Rain hizo una pausa, tomando un respiro profundo. —No, déjala estar. Ella no dijo nada que no fuera cierto. Dudó, luego añadió, —¿Cómo se enteró, sin embargo?
Alexander relató lo que William había informado. Todo parecía suceder por una razón. A pesar del intento de Dina de usar lo que había descubierto en su contra, Rain sintió un alivio de que los planes de Dina finalmente hubieran fracasado. No podía imaginar cuánto peor podrían haber sido las cosas sin el apoyo de Alexander.
Y luego estaba Sanya…
Rain se separó de su abrazo, tarareando pensativa. —Sanya… casi lo olvido. Probablemente esté preocupada ya que no he respondido todavía.
—¿Qué pasa con ella? —preguntó él, acariciando su mejilla con el dorso de su mano, un gesto que ella encontró profundamente reconfortante.
—Quiere reunirse y hablar, —explicó Rain, sacando su teléfono. Mientras escribía, dudó, mordiéndose el labio.
—¿Qué pasa? —preguntó Alexander, percibiendo su reticencia. —¿No estás lista para verla todavía?
Rain dudó, sus dedos flotando sobre la pantalla de su teléfono mientras se mordía el labio. Ver a Sanya se sentía complicado. No tenía intención de evitarla.
Alexander la observaba, sus ojos se suavizaron mientras acariciaba su mejilla. —No tienes que verla si no estás lista. Tómatelo a tu ritmo, —dijo con dulzura, percibiendo su hesitación. —Si es una verdadera amiga, lo entenderá.
Rain suspiró. —Quiero verla… solo—quizás no justo ahora, —admitió, guardando su teléfono en su bolso. —Hay tanto ocurriendo, y quiero aclarar mi mente un poco antes de tener esa conversación.
Rain había estado esperando a Sanya, pero las cosas ya habían escalado, y Sanya no había alcanzado a comunicarse hasta ahora.
Si fuera sincera, sin embargo, todo lo que realmente quería en este momento era quedarse con Alexander, sentir el calor de su presencia. Estar envuelta en sus brazos la hacía sentir como si estuviera flotando, como si todo esto—su apoyo, su ternura—fuera parte de un hermoso sueño del que temía despertar.
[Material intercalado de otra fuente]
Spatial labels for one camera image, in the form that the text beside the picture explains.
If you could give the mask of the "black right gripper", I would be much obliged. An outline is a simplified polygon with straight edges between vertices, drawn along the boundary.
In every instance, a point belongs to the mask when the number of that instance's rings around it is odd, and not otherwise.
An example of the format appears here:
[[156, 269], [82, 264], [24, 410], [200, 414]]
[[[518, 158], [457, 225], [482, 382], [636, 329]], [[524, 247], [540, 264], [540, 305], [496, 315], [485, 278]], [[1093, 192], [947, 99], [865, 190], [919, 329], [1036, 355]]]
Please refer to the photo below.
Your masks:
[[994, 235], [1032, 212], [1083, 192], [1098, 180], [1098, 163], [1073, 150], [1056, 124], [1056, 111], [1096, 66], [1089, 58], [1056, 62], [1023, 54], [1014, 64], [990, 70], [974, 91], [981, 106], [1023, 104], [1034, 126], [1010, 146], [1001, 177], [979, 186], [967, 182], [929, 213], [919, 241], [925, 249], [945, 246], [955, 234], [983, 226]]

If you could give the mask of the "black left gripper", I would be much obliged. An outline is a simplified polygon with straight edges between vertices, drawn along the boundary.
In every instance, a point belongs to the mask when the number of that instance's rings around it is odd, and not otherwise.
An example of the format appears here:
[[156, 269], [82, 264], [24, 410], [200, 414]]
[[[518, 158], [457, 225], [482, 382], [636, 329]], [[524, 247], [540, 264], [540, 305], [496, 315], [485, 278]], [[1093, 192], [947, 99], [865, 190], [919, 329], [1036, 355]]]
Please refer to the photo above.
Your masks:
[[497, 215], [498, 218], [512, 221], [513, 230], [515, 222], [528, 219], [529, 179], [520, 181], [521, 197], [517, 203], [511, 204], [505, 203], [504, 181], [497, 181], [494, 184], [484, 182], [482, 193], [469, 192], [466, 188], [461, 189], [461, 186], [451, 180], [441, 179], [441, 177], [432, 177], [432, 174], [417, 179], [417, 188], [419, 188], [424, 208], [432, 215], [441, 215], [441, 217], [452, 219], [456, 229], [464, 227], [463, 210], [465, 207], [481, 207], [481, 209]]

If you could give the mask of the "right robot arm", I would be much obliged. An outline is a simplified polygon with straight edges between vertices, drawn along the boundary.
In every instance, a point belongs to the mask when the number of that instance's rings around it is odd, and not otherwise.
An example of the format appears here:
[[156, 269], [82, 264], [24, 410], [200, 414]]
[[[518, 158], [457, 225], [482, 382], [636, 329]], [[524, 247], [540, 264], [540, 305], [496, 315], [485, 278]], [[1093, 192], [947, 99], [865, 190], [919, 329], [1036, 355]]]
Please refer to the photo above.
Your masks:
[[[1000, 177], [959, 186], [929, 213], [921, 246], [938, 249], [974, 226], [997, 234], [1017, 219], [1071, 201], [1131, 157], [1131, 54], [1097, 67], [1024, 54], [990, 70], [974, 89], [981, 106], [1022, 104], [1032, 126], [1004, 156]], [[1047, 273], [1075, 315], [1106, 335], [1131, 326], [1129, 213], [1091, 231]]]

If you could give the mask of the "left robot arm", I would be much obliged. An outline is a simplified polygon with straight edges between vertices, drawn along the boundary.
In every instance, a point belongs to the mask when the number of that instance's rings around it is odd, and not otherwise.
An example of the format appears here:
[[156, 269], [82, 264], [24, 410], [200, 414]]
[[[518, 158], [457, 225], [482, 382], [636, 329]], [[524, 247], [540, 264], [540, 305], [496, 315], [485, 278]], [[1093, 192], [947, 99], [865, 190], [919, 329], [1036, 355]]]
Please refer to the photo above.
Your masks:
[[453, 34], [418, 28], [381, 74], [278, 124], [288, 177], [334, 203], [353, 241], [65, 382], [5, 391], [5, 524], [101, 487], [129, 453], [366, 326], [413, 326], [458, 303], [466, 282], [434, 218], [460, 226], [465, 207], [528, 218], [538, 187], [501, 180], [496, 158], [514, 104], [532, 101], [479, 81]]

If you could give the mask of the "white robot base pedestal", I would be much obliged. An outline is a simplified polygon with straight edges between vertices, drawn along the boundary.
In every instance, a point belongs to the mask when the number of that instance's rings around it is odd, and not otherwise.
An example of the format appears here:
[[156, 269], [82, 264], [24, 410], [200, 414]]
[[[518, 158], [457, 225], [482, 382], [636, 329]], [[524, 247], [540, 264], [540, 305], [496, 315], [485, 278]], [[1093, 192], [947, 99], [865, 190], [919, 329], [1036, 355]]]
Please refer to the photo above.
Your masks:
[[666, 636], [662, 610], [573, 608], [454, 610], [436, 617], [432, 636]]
—¿A dónde vamos? —preguntó cuando notó que estaban saliendo de la ciudad.
—Vamos a relajarnos… a un lugar que estoy seguro te encantará, —murmuró Alexander, acercándola más mientras besaba la parte superior de su cabeza. Rain sintió una oleada de calor extenderse por ella al contacto de él, cualquier pensamiento persistente desapareciendo en la comodidad de sus brazos. Le encantaban las sorpresas—especialmente cuando venían de Alexander.
—Alexander, —susurró ella, mirándolo, sus ojos suaves y firmes.
Él se inclinó para encontrarse con su mirada, su rostro a pocos centímetros del suyo, ella cerró el espacio entre ellos, presionando sus labios suavemente a los de él. La ternura del momento la envolvía; no necesitaba saber a dónde la llevaba o qué había adelante. En este momento, nada más importaba—estaba lista. Lista para entregarse a él completamente, para dejar ir todas las reservas.